As an adult, I've often gone years without seriously practicing music, and yet the basic ability to hear notes and tune instruments remains strong, no matter what. The ability to name notes and recognize chords on demand (so-called "relative pitch") does require me to refresh my memory with practice whenever I take a long break from music, but recognizing when things are sharp or flat, and by how much, seems to be permanent and require no practice no matter how long it's been. So, I theorize (and have read about science on the subject) that there may be a variety of parts of the mind that handle these subjects. But, I don't recall reading if they're all in-born skills or are acquired. Perfect pitch may be teachable to the very young...but not adults, so maybe my tuning ability simply developed and "stuck" because I was young. I dunno.

Hard to say, I feel it helped a little, as in, when I'm playing with my teacher (without MeloCraft), I more often get the feeling « oh, that doesn't quite sound right, I should move my fingers a little bit ». But that's N=1 and I didn't do any meaningful before/after tests.

That said, even if the tool doesn't help for the musical earing directly, it can still help to correct the position of your fingers, and that's very important for muscle memory. So instead of training for hours on the wrong finger position because I don't have a musical ear, I can correct myself and properly train my muscle memory correctly.

Well, you're very lucky to have a relative pitch, I think you can still train for it as an adult, but it may require more time and still might not be possible for everyone. Don't take my word for it thought, I don't recall any solid research on the subject.

Relative pitch is definitely learnable as an adult. So-called perfect pitch is the ability that has been thought to be something you're born with, or not, but more recent research indicates that kids can have it "turned on", or at least, kids can develop relative pitch that is good enough to be indistinguishable from perfect pitch, for all intents and purposes (the listener just has to refresh their pitch memory with a reference pitch now and then...maybe once a day).
For violin, I would recommend placing your horizontal guide lines to correspond to a just scale rather than 12-tone equal temperament.

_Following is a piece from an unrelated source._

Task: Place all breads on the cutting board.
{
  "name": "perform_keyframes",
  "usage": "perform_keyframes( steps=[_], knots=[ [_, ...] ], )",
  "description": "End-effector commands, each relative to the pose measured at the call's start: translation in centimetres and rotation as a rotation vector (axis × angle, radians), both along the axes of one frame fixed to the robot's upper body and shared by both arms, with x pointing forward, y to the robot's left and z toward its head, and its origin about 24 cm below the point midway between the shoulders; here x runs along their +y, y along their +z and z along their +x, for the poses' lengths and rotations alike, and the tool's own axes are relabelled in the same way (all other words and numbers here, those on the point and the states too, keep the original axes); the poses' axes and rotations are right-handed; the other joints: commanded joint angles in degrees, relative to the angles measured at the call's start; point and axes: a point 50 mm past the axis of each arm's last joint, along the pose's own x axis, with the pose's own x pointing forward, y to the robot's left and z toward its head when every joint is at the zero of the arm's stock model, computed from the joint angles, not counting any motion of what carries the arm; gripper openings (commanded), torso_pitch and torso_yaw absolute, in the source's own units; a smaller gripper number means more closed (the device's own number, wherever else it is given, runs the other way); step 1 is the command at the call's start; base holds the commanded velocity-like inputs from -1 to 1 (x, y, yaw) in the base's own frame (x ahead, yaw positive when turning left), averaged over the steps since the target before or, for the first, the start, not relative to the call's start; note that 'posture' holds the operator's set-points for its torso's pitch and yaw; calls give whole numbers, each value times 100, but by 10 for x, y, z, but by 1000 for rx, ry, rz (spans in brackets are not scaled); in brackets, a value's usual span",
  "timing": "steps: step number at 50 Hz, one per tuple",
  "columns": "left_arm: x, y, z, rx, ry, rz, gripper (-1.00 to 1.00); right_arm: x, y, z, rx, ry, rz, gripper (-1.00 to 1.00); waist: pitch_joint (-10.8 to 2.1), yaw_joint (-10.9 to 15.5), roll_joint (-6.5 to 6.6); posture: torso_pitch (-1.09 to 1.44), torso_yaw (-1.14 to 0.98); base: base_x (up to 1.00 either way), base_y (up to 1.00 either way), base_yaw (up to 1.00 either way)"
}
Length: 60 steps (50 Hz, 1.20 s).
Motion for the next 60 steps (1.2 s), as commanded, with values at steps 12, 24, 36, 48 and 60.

Another type of tuning visualization that only works with just-tuned instruments is to have something like an oscilloscope, with the vertical axis connected to a microphone or pickup and the horizontal sweep set to be the same frequency as the root of your key. An interesting thing that happens is that, for any note that makes a whole-number ratio with respect to the horizontal sweep rate, you get a standing wave. If it's drifting to one side, it's sharp, and if it's drifting the other way it's flat.

I experiment with just-tuned guitars, and this is what I do with an old analog oscilloscope to check if my intonation is right.

That's very smart, thanks for the suggestion, it also shouldn't be too hard to add (:

Just-intonation and other tunings will be my top priority, there was a lot of demand for it in the violonist reddit.

Hi, nice tool. I just gave it a go and it seems reasonably accurate. I've recently been developing something similar - I'm detecting singing pitch for use in a game. I wonder did you use any particular method for detecting the pitch?
It's FFT-based. Then I do some basic computation to try and guess the « best » peak, taking the harmonics into account. Still need lots of work and I suck at math.
Not sure about OP, but I've always loved the simplicity of counting the zero cross-overs in one direction (E.g. positive to negative) with some gutter. With raw PCM this is trivial to implement in any language -- I last did this in bash. Then you just do a look up from frequency to note and you're done. It's also not very CPU intensive, and you can even sample less frequently and get pretty great results.